Faz apenas dois meses que o WhatsApp abriu oficialmente a comercialização de disparo de mensagens por empresas para consumidores através da sua API. Preocupado em evitar o uso indevido de sua plataforma, a empresa tem sido bastante criteriosa na aprovação de seus parceiros. São poucos ao redor do mundo. Além disso, faz questão de aprovar cada cliente que seus parceiros trazem, revisando o fluxo de mensagens e a experiência do consumidor. Há ainda uma série de restrições, como a proibição de mensagens publicitárias de promoções e vendas. Somente comunicações de suporte e notificações de consumo podem ser enviadas. E, claro, o contato só pode ser feito com consumidores que tenham assim autorizado, ou seja, que tenham fornecido o seu opt-in.

O que a Folha de São Paulo denunciou não acontece através dos parceiros homologados pelo WhatsApp. As empresas citadas não são autorizadas pelo app a comercializarem serviços de mensageria nele. Em vez de usarem a API oficial, burlam a política de uso do WhatsApp se passando por mensagens enviadas por pessoas físicas. Para conseguirem fazer disparos em massa, utilizam softwares criados para essa finalidade e números móveis diversos, inclusive do exterior, em um modelo parecido com aquele das chipeiras usadas no SMS pirata.

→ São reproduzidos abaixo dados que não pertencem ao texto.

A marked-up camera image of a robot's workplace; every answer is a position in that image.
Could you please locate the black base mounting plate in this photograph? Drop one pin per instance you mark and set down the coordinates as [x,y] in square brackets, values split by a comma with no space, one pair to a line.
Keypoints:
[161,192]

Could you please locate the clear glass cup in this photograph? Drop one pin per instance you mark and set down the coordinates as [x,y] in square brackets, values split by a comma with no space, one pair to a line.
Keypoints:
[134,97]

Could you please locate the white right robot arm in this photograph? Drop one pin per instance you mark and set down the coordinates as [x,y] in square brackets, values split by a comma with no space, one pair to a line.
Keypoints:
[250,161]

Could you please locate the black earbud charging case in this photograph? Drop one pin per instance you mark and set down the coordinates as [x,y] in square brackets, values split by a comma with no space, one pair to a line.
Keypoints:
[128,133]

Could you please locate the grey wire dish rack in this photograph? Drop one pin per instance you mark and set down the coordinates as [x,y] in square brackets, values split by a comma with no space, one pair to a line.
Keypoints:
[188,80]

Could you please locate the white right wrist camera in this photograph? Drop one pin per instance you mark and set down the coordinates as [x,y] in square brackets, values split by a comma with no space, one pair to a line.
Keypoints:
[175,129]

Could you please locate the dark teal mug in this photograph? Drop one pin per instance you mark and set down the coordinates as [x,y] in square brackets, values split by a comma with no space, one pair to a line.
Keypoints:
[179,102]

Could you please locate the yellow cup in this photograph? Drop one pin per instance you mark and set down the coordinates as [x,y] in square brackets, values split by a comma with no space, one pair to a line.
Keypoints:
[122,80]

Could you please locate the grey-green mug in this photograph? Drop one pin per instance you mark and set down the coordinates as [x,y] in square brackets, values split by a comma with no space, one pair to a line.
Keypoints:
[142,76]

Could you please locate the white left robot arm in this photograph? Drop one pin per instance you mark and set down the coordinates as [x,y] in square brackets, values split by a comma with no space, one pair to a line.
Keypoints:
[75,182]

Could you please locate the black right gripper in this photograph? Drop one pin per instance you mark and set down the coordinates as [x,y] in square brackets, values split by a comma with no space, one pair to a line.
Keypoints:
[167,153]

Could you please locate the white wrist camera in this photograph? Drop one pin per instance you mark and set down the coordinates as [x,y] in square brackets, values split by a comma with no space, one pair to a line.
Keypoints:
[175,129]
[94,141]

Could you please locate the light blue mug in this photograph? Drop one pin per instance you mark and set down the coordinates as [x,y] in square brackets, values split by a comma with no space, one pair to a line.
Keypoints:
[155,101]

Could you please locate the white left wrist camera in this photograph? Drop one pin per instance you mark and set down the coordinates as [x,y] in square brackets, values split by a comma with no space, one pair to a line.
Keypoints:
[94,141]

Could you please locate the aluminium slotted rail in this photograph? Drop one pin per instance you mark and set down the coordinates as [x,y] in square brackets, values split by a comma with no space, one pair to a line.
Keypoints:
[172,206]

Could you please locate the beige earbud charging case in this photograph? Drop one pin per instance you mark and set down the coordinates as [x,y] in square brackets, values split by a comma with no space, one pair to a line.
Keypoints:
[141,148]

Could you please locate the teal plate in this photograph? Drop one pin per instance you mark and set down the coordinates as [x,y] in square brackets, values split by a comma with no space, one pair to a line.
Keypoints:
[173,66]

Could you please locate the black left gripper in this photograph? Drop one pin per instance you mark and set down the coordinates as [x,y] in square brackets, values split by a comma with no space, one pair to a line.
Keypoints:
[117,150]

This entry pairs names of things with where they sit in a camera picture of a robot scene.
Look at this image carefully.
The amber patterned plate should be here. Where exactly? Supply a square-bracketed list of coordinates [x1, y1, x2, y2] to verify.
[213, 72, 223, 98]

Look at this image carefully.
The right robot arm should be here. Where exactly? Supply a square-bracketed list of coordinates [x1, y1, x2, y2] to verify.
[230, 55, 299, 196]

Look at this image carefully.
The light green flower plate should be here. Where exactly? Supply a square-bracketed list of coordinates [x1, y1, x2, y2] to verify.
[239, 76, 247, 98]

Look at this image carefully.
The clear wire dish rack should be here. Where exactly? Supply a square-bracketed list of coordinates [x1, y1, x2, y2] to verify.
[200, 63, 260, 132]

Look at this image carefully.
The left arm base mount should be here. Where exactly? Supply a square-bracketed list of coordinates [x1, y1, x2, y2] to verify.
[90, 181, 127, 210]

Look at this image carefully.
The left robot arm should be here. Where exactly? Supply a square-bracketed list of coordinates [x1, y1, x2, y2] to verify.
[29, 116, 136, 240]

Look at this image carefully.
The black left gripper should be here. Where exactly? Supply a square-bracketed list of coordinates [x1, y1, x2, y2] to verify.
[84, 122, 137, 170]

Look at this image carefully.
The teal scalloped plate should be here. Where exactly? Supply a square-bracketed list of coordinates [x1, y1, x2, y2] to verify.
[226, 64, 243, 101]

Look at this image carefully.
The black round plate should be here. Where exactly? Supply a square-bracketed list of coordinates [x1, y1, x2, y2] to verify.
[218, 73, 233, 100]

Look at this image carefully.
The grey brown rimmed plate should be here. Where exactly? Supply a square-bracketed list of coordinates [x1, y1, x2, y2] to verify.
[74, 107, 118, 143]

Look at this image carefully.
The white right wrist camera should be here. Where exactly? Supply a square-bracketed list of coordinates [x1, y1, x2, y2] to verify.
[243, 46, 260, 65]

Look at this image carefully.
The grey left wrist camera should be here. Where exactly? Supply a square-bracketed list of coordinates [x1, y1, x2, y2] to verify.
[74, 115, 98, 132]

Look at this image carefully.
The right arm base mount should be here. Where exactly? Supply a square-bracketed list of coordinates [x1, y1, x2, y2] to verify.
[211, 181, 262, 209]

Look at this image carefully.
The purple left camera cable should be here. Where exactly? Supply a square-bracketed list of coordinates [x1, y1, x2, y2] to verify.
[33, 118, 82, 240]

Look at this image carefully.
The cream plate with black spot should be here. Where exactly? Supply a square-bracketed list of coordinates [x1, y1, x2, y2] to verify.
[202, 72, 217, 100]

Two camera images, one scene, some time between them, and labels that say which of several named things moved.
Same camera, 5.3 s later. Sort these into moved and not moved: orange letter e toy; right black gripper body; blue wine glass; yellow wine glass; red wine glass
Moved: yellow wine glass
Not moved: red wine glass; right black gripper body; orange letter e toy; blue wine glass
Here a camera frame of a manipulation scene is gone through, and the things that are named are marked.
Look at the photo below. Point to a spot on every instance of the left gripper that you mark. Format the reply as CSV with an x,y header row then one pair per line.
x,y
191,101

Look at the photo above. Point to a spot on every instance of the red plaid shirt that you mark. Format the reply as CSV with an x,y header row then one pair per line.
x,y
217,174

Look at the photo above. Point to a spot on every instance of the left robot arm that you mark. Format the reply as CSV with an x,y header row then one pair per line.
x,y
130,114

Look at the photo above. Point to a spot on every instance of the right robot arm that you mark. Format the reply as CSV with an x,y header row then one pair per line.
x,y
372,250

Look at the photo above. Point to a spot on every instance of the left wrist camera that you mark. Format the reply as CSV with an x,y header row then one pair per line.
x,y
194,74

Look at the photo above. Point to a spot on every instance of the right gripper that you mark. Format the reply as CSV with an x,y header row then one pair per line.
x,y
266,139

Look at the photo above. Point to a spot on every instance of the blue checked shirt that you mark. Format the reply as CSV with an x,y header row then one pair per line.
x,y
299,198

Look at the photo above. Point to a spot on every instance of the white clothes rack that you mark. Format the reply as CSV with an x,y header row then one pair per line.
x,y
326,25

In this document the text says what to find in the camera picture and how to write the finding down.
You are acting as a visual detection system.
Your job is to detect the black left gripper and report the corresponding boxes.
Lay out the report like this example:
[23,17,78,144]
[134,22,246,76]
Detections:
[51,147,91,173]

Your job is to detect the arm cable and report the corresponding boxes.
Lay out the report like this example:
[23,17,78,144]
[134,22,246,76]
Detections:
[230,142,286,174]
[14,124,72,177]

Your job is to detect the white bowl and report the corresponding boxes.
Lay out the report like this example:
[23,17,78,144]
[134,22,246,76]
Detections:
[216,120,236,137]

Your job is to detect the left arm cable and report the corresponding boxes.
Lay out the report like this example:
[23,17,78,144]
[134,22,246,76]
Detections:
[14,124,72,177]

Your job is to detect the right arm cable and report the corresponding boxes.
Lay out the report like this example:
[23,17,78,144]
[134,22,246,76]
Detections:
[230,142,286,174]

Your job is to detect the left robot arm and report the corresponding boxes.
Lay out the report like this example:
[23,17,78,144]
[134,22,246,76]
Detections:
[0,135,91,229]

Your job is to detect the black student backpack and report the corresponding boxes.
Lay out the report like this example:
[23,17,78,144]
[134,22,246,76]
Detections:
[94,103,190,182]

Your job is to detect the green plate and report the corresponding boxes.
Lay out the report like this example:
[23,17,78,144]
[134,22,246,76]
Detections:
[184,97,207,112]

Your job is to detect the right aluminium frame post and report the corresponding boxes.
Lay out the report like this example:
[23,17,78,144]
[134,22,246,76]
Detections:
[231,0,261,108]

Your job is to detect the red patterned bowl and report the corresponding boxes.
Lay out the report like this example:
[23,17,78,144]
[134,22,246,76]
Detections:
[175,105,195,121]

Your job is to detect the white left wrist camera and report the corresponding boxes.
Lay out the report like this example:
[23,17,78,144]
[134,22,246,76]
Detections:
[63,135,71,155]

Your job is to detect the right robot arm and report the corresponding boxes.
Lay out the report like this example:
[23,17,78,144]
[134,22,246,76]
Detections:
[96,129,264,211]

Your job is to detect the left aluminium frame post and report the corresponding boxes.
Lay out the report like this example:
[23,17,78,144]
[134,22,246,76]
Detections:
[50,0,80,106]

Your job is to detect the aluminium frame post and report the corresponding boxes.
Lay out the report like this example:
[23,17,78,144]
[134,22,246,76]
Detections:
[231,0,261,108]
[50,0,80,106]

“Não é a primeira vez que isso acontece em uma eleição no Brasil. Nos últimos três ciclos eleitorais, contando as eleições municipais de 2016, foram usadas empresas para disparos ilícitos massivos de spam a poucas semanas da votação, como acontece agora. A novidade é que temos a migração dessa ilegalidade do ambiente das operadoras no SMS para o ambiente das OTTs e outros meios. O WhatsApp é o principal mas não está só: acontece no Telegram e no Messenger também, embora em menor quantidade. Já era esperado, pois é onde está a audiência”, analisa Rafael Pellon, advogado especializado no assunto, sócio do escritório FAS Advogados e consultor do MEF.

A matéria do jornal afirma que há também venda de bases de números telefônicos, o que fere não apenas as regras do WhatsApp, mas a recém-aprovada Lei de Proteção de Dados Pessoais.

“A denúncia (da Folha de São Paulo) é gravíssima em relação à privacidade das pessoas. Quando empresas revendem bases sem ter o opt-in, elas transformam os consumidores em produtos. É algo muito errado e vai contra qualquer termo de conduta”, comenta Yuri Fiaschi, diretor para as Américas da Infobip, uma das parceiras oficiais do WhatsApp. E acrescenta: “Estamos diante do nascimento do mercado de WhatsApp pirata, algo que já existia no SMS e em outros canais”.

Pellon, do FAS Advogados, lembra que o Marco Civil da Internet isenta as plataformas digitais de responsabilidade pelo conteúdo trafegado entre seus usuários, mas pondera que existe uma pressão política e pública para que haja algum tipo de administração das redes de forma a se evitar esse tipo de propagação.

Parceiros oficiais

Roberto Oliveira, CEO da Take, outro parceiro oficial do WhatsApp, explica que as marcas que utilizam esses meios irregulares de envio de mensagens não buscam a construção de uma relação de confiança e de longo prazo com seu consumidor, pois sequer se apresentam com uma conta verificada. “Elas não seguem o conceito de contato inteligente. No nosso caso, oferecemos uma solução em que a marca passa a ter um contato oficial para se comunicar receptivamente e ativamente no WhatsApp. A grande força está na confiança da conta verificada, na construção de uma relação consistente, com a visão de contato inteligente. Nossa solução é para marcas que tenham uma visão de longo prazo. É diferente de usar um número desconhecido para um disparo de curtíssimo prazo”, explica Oliveira.

Fiaschi, da Infobip, acresenta que os parceiros oficiais do WhatsApp, assim como aqueles das operadoras em SMS, cumprem um papel de filtro contra a disseminação de notícias falsas ou de outros conteúdos inapropriados. “Quando se tem um broker homologado, tanto para SMS quanto para WhatsApp, ele ajuda a fazer a análise do conteúdo antes de ser postado. São criados filtros que evitam a disseminação de informações falsas”, explica.